▶ [Exercise]
Extract each line from the entries below that has the string "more" in it.

START Input for this task

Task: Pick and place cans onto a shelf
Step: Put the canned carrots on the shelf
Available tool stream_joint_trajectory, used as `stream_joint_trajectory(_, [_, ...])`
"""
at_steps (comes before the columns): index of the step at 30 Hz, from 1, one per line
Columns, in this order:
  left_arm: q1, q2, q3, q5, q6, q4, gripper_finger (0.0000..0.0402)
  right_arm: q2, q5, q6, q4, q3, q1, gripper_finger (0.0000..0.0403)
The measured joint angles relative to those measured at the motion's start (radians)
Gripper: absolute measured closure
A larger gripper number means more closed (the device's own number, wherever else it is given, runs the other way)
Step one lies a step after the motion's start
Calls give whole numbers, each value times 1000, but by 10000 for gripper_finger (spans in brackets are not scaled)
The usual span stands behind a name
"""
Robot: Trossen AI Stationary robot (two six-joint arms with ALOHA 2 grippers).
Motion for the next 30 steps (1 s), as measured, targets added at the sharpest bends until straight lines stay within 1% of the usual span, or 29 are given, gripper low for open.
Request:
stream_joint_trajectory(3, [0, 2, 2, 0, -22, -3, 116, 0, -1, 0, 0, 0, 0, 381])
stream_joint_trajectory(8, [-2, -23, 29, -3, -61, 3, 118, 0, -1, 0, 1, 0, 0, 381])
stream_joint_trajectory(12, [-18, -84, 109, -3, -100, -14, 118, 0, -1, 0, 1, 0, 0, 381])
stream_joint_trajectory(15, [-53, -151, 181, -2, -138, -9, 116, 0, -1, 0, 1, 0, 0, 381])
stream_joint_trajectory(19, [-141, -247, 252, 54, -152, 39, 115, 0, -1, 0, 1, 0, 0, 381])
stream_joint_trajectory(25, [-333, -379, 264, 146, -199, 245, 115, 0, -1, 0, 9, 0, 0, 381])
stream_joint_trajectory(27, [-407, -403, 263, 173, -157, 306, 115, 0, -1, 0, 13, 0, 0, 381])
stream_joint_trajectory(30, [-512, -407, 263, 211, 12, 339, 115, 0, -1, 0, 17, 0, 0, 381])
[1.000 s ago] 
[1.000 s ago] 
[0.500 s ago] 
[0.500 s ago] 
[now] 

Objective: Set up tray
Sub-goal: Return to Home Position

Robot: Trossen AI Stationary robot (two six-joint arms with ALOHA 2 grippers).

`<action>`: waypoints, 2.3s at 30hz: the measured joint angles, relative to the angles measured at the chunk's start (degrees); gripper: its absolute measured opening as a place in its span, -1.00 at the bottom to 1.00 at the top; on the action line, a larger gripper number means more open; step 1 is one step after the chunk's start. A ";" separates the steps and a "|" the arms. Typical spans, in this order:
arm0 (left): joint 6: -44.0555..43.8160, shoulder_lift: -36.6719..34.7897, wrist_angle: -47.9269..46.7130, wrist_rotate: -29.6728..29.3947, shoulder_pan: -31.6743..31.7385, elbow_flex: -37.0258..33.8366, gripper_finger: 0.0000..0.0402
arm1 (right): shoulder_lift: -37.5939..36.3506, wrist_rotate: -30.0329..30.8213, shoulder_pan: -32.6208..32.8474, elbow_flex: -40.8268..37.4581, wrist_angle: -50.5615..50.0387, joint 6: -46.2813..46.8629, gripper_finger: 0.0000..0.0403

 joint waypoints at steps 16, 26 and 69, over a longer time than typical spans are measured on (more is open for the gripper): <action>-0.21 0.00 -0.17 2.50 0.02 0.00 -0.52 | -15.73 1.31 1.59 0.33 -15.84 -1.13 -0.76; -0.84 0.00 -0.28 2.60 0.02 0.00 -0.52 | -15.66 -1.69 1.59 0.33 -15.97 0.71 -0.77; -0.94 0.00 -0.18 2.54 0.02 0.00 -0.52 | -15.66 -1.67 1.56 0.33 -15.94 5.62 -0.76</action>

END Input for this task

▶ [Reply to the exercise]
A larger gripper number means more closed (the device's own number, wherever else it is given, runs the other way)
`<action>`: waypoints, 2.3s at 30hz: the measured joint angles, relative to the angles measured at the chunk's start (degrees); gripper: its absolute measured opening as a place in its span, -1.00 at the bottom to 1.00 at the top; on the action line, a larger gripper number means more open; step 1 is one step after the chunk's start. A ";" separates the steps and a "|" the arms. Typical spans, in this order:
 joint waypoints at steps 16, 26 and 69, over a longer time than typical spans are measured on (more is open for the gripper): <action>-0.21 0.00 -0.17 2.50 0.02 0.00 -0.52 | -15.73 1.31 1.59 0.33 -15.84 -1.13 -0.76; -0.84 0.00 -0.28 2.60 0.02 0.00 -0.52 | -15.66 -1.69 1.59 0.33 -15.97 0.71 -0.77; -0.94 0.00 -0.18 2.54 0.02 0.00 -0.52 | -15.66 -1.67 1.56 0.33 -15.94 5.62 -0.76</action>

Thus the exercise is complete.